* PROMPT
In your answer, every line of the records should be written out exactly.

━━ EXTRACTED RECORDS ━━

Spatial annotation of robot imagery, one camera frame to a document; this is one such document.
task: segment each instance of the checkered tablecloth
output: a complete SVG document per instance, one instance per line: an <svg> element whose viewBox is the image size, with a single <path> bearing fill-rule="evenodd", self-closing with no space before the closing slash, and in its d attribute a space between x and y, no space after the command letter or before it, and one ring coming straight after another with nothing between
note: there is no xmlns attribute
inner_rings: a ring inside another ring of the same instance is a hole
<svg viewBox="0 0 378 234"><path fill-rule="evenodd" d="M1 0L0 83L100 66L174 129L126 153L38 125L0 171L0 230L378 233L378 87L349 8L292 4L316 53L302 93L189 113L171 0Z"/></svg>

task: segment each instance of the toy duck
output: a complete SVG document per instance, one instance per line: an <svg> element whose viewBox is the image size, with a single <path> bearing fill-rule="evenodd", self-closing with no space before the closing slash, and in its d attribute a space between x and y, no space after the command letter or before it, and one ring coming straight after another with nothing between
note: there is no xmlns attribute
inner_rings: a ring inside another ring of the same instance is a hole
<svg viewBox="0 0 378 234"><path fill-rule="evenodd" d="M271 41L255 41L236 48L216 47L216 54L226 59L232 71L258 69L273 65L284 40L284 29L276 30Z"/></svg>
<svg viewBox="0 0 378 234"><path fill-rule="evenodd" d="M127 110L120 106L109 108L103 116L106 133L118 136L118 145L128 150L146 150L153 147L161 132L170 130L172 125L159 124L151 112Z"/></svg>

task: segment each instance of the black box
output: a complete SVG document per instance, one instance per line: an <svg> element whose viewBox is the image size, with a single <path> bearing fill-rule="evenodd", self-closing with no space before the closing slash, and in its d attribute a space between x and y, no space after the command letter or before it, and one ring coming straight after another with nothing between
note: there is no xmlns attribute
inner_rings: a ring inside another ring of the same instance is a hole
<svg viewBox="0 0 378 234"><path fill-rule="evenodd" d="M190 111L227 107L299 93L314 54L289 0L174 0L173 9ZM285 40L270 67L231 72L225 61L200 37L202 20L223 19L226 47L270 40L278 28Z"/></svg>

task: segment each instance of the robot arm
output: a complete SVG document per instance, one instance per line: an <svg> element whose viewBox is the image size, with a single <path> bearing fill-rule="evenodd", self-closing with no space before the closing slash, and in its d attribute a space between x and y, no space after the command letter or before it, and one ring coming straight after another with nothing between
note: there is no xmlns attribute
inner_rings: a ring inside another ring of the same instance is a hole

━━━

* SOLUTION FOR THIS TASK
Spatial annotation of robot imagery, one camera frame to a document; this is one such document.
task: segment each instance of the checkered tablecloth
output: a complete SVG document per instance, one instance per line: an <svg> element whose viewBox is the image size, with a single <path> bearing fill-rule="evenodd", self-closing with no space before the closing slash, and in its d attribute a space between x and y, no space after the command letter or before it, and one ring coming straight after another with nothing between
note: there is no xmlns attribute
inner_rings: a ring inside another ring of the same instance is a hole
<svg viewBox="0 0 378 234"><path fill-rule="evenodd" d="M1 0L0 83L100 66L174 129L126 153L38 125L0 171L0 230L378 233L378 87L349 8L292 4L316 53L302 93L189 113L171 0Z"/></svg>

task: segment each instance of the toy duck
output: a complete SVG document per instance, one instance per line: an <svg> element whose viewBox is the image size, with a single <path> bearing fill-rule="evenodd", self-closing with no space before the closing slash, and in its d attribute a space between x and y, no space after the command letter or before it, and one ring coming straight after another with nothing between
note: there is no xmlns attribute
inner_rings: a ring inside another ring of the same instance is a hole
<svg viewBox="0 0 378 234"><path fill-rule="evenodd" d="M271 41L255 41L236 48L216 47L216 54L226 59L232 71L258 69L273 65L284 40L284 29L276 30Z"/></svg>
<svg viewBox="0 0 378 234"><path fill-rule="evenodd" d="M127 110L120 106L109 108L103 116L106 133L118 136L118 145L128 150L146 150L153 147L161 132L170 130L172 125L159 124L151 112Z"/></svg>

task: segment each instance of the black box
output: a complete SVG document per instance, one instance per line: an <svg> element whose viewBox is the image size, with a single <path> bearing fill-rule="evenodd", self-closing with no space before the closing slash, and in its d attribute a space between x and y, no space after the command letter or before it, and one ring coming straight after another with nothing between
note: there is no xmlns attribute
inner_rings: a ring inside another ring of the same instance is a hole
<svg viewBox="0 0 378 234"><path fill-rule="evenodd" d="M190 111L227 107L299 93L314 54L289 0L174 0L173 9ZM285 40L270 67L231 72L225 61L200 37L202 20L223 19L226 47L270 40L278 28Z"/></svg>

task: segment each instance of the robot arm
output: a complete SVG document per instance, one instance per line: an <svg> element whose viewBox is the image size, with a single <path> bearing fill-rule="evenodd", self-closing with no space before the closing slash, and in its d attribute a space between x and y, no space after the command letter or before it, and one ring coming straight after another with nothing between
note: there is no xmlns attribute
inner_rings: a ring inside another ring of the same instance is a hole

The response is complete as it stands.